> TASK DIRECTIONS: Set down exactly the lines from the first line of the records through the line that contains "Return the mask of the white right", and leave every picture out.

> Stored items from a collection:
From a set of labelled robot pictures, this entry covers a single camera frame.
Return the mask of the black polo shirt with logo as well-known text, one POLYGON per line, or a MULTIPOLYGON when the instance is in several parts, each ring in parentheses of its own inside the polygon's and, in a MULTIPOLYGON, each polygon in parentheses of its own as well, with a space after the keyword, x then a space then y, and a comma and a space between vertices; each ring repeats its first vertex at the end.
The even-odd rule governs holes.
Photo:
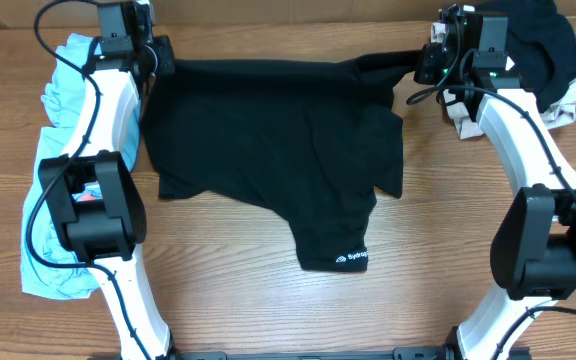
POLYGON ((212 191, 271 210, 288 223, 303 269, 364 272, 376 195, 402 194, 394 88, 418 57, 176 61, 141 120, 160 197, 212 191))

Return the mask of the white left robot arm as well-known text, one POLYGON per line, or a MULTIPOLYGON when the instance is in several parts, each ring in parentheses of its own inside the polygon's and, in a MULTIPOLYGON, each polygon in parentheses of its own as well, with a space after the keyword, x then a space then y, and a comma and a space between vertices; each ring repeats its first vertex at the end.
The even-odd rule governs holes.
POLYGON ((87 268, 104 295, 122 359, 174 359, 171 331, 160 315, 145 271, 144 204, 121 151, 138 117, 134 111, 153 76, 172 71, 167 37, 153 34, 148 0, 96 2, 101 35, 83 77, 85 97, 70 142, 38 167, 46 206, 61 246, 87 268))

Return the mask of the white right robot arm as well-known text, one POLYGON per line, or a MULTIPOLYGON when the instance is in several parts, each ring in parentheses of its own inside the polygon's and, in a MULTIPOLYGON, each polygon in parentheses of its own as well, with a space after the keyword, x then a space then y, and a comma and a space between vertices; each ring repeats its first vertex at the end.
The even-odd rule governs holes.
POLYGON ((576 171, 547 124, 572 118, 576 37, 551 8, 494 2, 442 9, 414 78, 451 117, 477 126, 496 149, 513 202, 490 249, 493 284, 444 344, 400 347, 398 359, 526 359, 517 339, 576 291, 576 171))

> RESPONSE:
From a set of labelled robot pictures, this entry covers a single camera frame.
Return the mask of the black polo shirt with logo as well-known text, one POLYGON per line, or a MULTIPOLYGON when the instance is in several parts, each ring in parentheses of its own inside the polygon's and, in a MULTIPOLYGON, each polygon in parentheses of its own as well, with a space after the keyword, x then a space then y, and a comma and a space between vertices; each ring repeats its first vertex at the end.
The even-odd rule governs holes.
Photo:
POLYGON ((212 191, 271 210, 288 223, 303 269, 364 272, 376 195, 402 194, 394 88, 418 57, 176 61, 141 120, 160 197, 212 191))

Return the mask of the white left robot arm as well-known text, one POLYGON per line, or a MULTIPOLYGON when the instance is in several parts, each ring in parentheses of its own inside the polygon's and, in a MULTIPOLYGON, each polygon in parentheses of its own as well, with a space after the keyword, x then a space then y, and a comma and a space between vertices; each ring repeats its first vertex at the end.
The even-odd rule governs holes.
POLYGON ((87 268, 104 295, 122 359, 174 359, 171 331, 160 315, 145 271, 144 204, 121 151, 138 117, 134 111, 153 76, 172 71, 167 37, 153 34, 148 0, 96 2, 101 35, 83 77, 85 97, 70 142, 38 167, 46 206, 61 246, 87 268))

Return the mask of the white right robot arm as well-known text, one POLYGON per line, or a MULTIPOLYGON when the instance is in several parts, each ring in parentheses of its own inside the polygon's and, in a MULTIPOLYGON, each polygon in parentheses of its own as well, with a space after the keyword, x then a space then y, and a comma and a space between vertices; each ring repeats its first vertex at the end.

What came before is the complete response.